• **Recorded information**:
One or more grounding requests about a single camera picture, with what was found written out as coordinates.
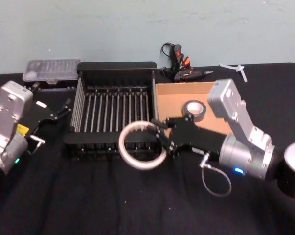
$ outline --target silver metal housing
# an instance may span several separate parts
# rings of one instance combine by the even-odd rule
[[[7,174],[15,164],[15,161],[28,148],[28,142],[20,134],[16,133],[11,142],[6,147],[4,153],[0,155],[0,168]]]
[[[233,80],[217,80],[207,100],[215,116],[227,121],[233,131],[223,143],[219,163],[265,179],[274,145],[268,134],[253,125]]]
[[[217,80],[207,100],[215,116],[229,123],[238,141],[263,152],[270,146],[271,137],[253,125],[232,79]]]
[[[0,88],[0,154],[16,132],[17,124],[30,108],[33,93],[9,81]]]
[[[264,153],[250,150],[239,142],[233,134],[229,134],[222,145],[219,164],[230,168],[238,167],[245,174],[265,179],[273,150],[274,145],[270,145]]]
[[[27,149],[26,139],[16,134],[19,119],[30,108],[33,93],[9,81],[0,88],[0,168],[5,174]]]

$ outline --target black dish rack
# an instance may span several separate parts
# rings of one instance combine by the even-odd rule
[[[154,62],[78,64],[78,85],[64,142],[79,160],[119,158],[121,130],[136,120],[158,118]],[[140,159],[160,151],[154,136],[136,131],[126,138],[128,152]]]

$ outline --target yellow label
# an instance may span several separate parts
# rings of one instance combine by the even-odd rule
[[[29,131],[29,128],[27,128],[26,126],[22,126],[22,125],[18,124],[17,132],[20,135],[25,136],[28,131]]]

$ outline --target table surface
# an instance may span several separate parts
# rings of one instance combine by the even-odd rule
[[[247,83],[233,70],[203,69],[214,71],[203,81],[235,81],[253,123],[276,147],[295,142],[295,64],[246,65]],[[21,74],[0,75],[0,86],[21,79]],[[38,99],[56,110],[73,95],[40,92]],[[200,158],[190,153],[147,172],[122,160],[71,162],[62,142],[65,128],[43,128],[44,147],[24,156],[6,177],[0,234],[295,234],[295,200],[283,195],[276,181],[226,169],[232,194],[216,198],[203,187]],[[226,190],[219,175],[207,172],[206,178],[213,189]]]

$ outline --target blue led light
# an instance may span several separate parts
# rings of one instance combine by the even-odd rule
[[[237,167],[234,169],[234,171],[237,172],[237,173],[240,173],[242,175],[244,174],[244,171],[242,169],[240,169],[240,168],[237,168]]]

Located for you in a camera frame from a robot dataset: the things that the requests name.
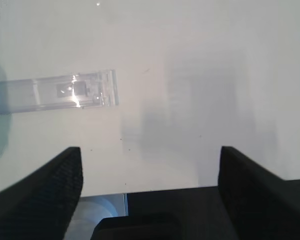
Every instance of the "black textured object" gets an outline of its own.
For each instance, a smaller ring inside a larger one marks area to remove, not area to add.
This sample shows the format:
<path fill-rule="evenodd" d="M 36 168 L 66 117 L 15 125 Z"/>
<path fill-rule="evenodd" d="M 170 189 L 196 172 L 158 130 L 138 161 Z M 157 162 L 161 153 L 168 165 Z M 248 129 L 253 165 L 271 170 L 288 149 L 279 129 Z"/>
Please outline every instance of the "black textured object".
<path fill-rule="evenodd" d="M 69 147 L 0 192 L 0 240 L 62 240 L 82 186 L 80 148 Z"/>
<path fill-rule="evenodd" d="M 242 240 L 300 240 L 300 188 L 222 147 L 218 189 Z"/>

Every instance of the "white table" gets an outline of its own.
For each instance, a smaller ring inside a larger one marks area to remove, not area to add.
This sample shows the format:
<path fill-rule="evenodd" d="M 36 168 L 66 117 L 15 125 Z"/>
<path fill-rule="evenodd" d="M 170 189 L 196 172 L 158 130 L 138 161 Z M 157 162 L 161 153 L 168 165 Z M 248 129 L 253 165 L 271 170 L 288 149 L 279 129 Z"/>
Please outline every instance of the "white table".
<path fill-rule="evenodd" d="M 116 107 L 0 117 L 0 190 L 69 146 L 83 196 L 216 185 L 222 145 L 300 178 L 300 1 L 0 1 L 0 81 L 105 69 Z"/>

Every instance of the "white surface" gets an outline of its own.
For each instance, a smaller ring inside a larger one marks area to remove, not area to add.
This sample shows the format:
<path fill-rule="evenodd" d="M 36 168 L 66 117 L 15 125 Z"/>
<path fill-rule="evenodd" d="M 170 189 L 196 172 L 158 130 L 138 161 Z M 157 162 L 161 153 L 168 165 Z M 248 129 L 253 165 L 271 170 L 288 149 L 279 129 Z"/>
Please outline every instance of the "white surface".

• **Exercise**: Without the pictures, repeat every line of the material above exactly.

• **Output for this task**:
One or more grounding requests about a single camera picture, with what was found written out as coordinates.
$ outline --target silver metal housing
# an instance may span several separate parts
# rings of one instance combine by the even-odd rule
[[[7,174],[15,164],[15,161],[28,148],[28,142],[20,134],[16,133],[11,142],[6,147],[4,153],[0,155],[0,168]]]
[[[233,80],[217,80],[207,100],[215,116],[227,121],[233,131],[223,143],[219,163],[265,179],[274,145],[268,134],[253,125]]]
[[[217,80],[207,100],[215,116],[229,123],[238,141],[263,152],[270,146],[271,137],[253,125],[232,79]]]
[[[0,88],[0,154],[16,132],[17,124],[30,108],[33,93],[9,81]]]
[[[264,153],[250,150],[239,142],[233,134],[229,134],[222,145],[219,164],[230,168],[238,167],[245,174],[265,179],[273,150],[274,145],[270,145]]]
[[[27,149],[26,139],[16,134],[19,119],[30,108],[33,93],[9,81],[0,88],[0,168],[5,174]]]

$ outline --target black dish rack
# an instance may span several separate parts
# rings of one instance combine by the even-odd rule
[[[154,62],[78,64],[78,85],[64,142],[79,160],[119,158],[121,130],[136,120],[158,118]],[[140,159],[160,151],[154,136],[136,131],[126,138],[128,152]]]

$ outline --target yellow label
# an instance may span several separate parts
# rings of one instance combine by the even-odd rule
[[[29,131],[29,128],[27,128],[26,126],[22,126],[22,125],[18,124],[17,132],[20,135],[25,136],[28,131]]]

$ outline --target table surface
# an instance may span several separate parts
# rings of one instance combine by the even-odd rule
[[[247,83],[233,70],[203,69],[214,71],[203,81],[235,81],[253,123],[276,147],[295,142],[295,64],[246,65]],[[21,74],[0,75],[0,86],[21,79]],[[38,99],[56,110],[73,95],[40,92]],[[200,158],[190,153],[147,172],[122,160],[71,162],[62,142],[65,128],[43,128],[44,147],[24,156],[6,177],[0,234],[295,234],[295,200],[283,195],[276,181],[226,169],[232,194],[216,198],[203,187]],[[226,190],[219,175],[207,172],[206,178],[213,189]]]

$ outline --target blue led light
# an instance may span several separate parts
# rings of one instance combine by the even-odd rule
[[[237,167],[234,169],[234,171],[237,172],[237,173],[240,173],[242,175],[244,174],[244,171],[242,169],[240,169],[240,168],[237,168]]]

Located for you in a camera frame from a robot dataset: the things that the requests name.
Every instance of the "black textured object" gets an outline of its own.
For each instance, a smaller ring inside a larger one marks area to remove, not area to add.
This sample shows the format:
<path fill-rule="evenodd" d="M 36 168 L 66 117 L 15 125 Z"/>
<path fill-rule="evenodd" d="M 170 189 L 196 172 L 158 130 L 138 161 Z M 157 162 L 161 153 L 168 165 Z M 248 129 L 253 165 L 271 170 L 288 149 L 279 129 Z"/>
Please outline every instance of the "black textured object".
<path fill-rule="evenodd" d="M 69 147 L 0 192 L 0 240 L 62 240 L 82 186 L 80 148 Z"/>
<path fill-rule="evenodd" d="M 242 240 L 300 240 L 300 188 L 222 147 L 218 189 Z"/>

Every instance of the "white table" gets an outline of its own.
For each instance, a smaller ring inside a larger one marks area to remove, not area to add.
This sample shows the format:
<path fill-rule="evenodd" d="M 36 168 L 66 117 L 15 125 Z"/>
<path fill-rule="evenodd" d="M 170 189 L 196 172 L 158 130 L 138 161 Z M 157 162 L 161 153 L 168 165 Z M 248 129 L 253 165 L 271 170 L 288 149 L 279 129 Z"/>
Please outline every instance of the "white table".
<path fill-rule="evenodd" d="M 116 107 L 0 117 L 0 190 L 69 146 L 83 196 L 216 185 L 222 145 L 300 178 L 300 1 L 0 1 L 0 81 L 105 69 Z"/>

Every instance of the "white surface" gets an outline of its own.
For each instance, a smaller ring inside a larger one marks area to remove, not area to add.
This sample shows the format:
<path fill-rule="evenodd" d="M 36 168 L 66 117 L 15 125 Z"/>
<path fill-rule="evenodd" d="M 170 189 L 196 172 L 158 130 L 138 161 Z M 157 162 L 161 153 L 168 165 Z M 248 129 L 253 165 L 271 170 L 288 149 L 279 129 Z"/>
Please outline every instance of the "white surface".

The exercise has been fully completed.